Harp from the Fang culture of Gabon.

==Gallery ==

Gabonese harp played by Lord Ekomy Ndong, a Gabonese Hip-Hop musician
An arched harp of the Mbaka people, from the Democratic Republic of the Congo
The Loma or belly harp has the appearance of an angle harp or lyre. However it is a frame zither.
This is not strictly a harp, but a harp-lute. West Africa.
Kora. Another instrument between a harp and lute.
Harp in Cameroon
Democratic Republic of the Congo. 10 stringed harp. Does not fit the 3 harp types.
Tunisia.
Biram, an African bow harp of the Boudouma people in Eastern Niger. Boubou Hama National Museum. May also be the same as a Yom biBagirmi in which the strings run from the arched neck to a metal plate in the body.

==Bow harps, three types according to Wachsmann==
Organologists have analyzed the way African bow harps are put together and found three basic types.

===Spoon in the cup, type 1===

Typ 1: ennanga, lying with the neck on the rim of the bowl. 19th century. Metropolitan Museum of Art

In the "spoon in a cup" type, the lower end of the curved neck (string carrier) lies loosely on the edge of the flat, bowl-shaped body and protrudes to about the middle of the bottom. At the height of the integument, a rod serving as a suspension bar for the strings is inserted into the neck and attached with its other end to the opposite edge of the resonance bowl. The construction, consisting of three parts, is only stable due to the tensioned strings.
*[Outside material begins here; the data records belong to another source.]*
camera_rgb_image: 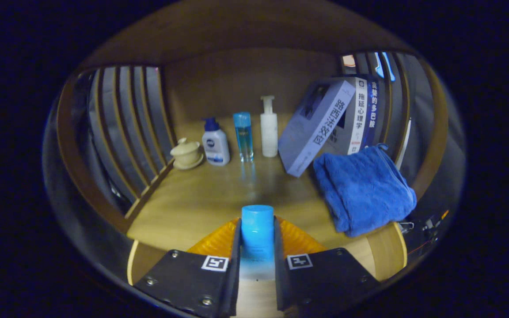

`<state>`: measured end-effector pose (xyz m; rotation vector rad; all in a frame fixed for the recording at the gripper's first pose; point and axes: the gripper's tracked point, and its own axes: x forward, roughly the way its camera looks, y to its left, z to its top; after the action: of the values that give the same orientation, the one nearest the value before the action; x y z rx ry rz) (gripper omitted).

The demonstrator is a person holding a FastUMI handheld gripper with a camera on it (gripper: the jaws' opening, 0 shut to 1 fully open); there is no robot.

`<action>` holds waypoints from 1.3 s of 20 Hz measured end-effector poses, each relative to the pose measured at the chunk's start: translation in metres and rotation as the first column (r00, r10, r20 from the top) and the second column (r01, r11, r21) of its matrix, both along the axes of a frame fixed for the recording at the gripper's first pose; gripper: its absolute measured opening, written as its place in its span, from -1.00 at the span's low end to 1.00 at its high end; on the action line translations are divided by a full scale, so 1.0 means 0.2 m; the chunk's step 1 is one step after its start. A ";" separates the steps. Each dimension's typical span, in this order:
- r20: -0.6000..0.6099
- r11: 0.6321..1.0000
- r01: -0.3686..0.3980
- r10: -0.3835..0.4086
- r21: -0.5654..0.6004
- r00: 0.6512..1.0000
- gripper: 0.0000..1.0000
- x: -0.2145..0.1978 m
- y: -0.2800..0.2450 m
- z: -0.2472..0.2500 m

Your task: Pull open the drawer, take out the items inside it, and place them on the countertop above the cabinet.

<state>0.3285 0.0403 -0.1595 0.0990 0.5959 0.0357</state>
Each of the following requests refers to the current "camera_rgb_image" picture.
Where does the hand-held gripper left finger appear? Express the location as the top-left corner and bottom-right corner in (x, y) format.
(134, 217), (242, 318)

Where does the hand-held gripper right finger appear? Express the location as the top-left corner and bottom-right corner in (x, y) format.
(273, 216), (381, 315)

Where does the light blue capped bottle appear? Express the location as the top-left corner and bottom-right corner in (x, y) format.
(240, 204), (276, 281)

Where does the wooden countertop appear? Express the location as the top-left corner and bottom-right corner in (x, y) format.
(126, 113), (407, 285)

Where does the wooden cabinet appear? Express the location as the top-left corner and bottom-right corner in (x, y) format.
(53, 0), (452, 239)

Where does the blue towel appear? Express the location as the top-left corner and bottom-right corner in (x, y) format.
(313, 144), (417, 238)

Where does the white bottle with blue cap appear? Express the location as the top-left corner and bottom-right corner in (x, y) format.
(201, 117), (231, 166)

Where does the beige lidded teacup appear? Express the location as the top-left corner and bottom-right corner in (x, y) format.
(170, 137), (204, 170)

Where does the clear blue bottle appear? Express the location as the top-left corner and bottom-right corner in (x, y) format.
(233, 112), (254, 163)

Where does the white pump bottle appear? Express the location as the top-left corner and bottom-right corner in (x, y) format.
(260, 95), (278, 158)

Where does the lavender book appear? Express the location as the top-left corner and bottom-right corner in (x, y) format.
(278, 79), (357, 178)

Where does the white spine book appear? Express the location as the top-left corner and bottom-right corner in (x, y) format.
(325, 77), (368, 155)

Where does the backdrop stand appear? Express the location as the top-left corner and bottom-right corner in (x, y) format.
(396, 117), (413, 170)

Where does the dark blue book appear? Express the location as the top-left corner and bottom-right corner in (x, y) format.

This type, which occurs exclusively in Uganda, includes the ennanga of the Baganda, the ekidongo of the Nyoro, the kimasa of the Basoga, the five-stringed opuk agoya (or lotewrokuma ) of theAcholi and the tum of the Langi, also consisting of a turtle shell as a resonator . Due to the relatively limited range, Gerhard Kubik (1982) concludes that this type arrived in the region long ago and independently of the other types.

It is unclear how the "spoon in the cup" type came south through Sudan, but this probably happened before the Luo immigration to Kenya in the 16th century. Like many other Nilotic peoples, the Luo are predominantly not players of harps but of lyres (like the tom ). The oral tradition can be summarized in the case of the ennangaas far back as Kabaka Nakibinge (ruled c. 1494–1524), to whom it was played on the Ssese Islands in Lake Victoria.

===Cork in the bottle, type 2===

Typ 2: five-string arched harp kundi of the Azande with a pronounced bottleneck. Royal Museum for Central Africa in Tervuren, Belgium.

The image of the "cork in the bottle" for the second type describes a wooden body that has a spout-shaped opening at one end into which the lower end of the neck is inserted. This results in a solid connection. In some forms the junction is distinctly set off, forming a ridge in the outline in profile, in others the broad base has been wrapped in skin or occasionally carved as a human head.

Also known as the tanged type, it occurs in central Africa north of the equator. Typical harps are the kundi of the Azande in northern Congo, the domu of the Mangbetuin north-eastern Democratic Republic of the Congo, as well as in Uganda, the kinanga of the Bakonjo of the Rwenzori Mountains, the ore or orodo of the Madi in northern Uganda and southern Sudan, and the adungu of the Alur.

In general, there are considerable differences in form and playing style between the musical instruments of the Nilotic peoples of northern Uganda (including the Alur adungu ) and those of the Bantu ( Baganda ennanga, Basoga kimasa ) of southern Uganda.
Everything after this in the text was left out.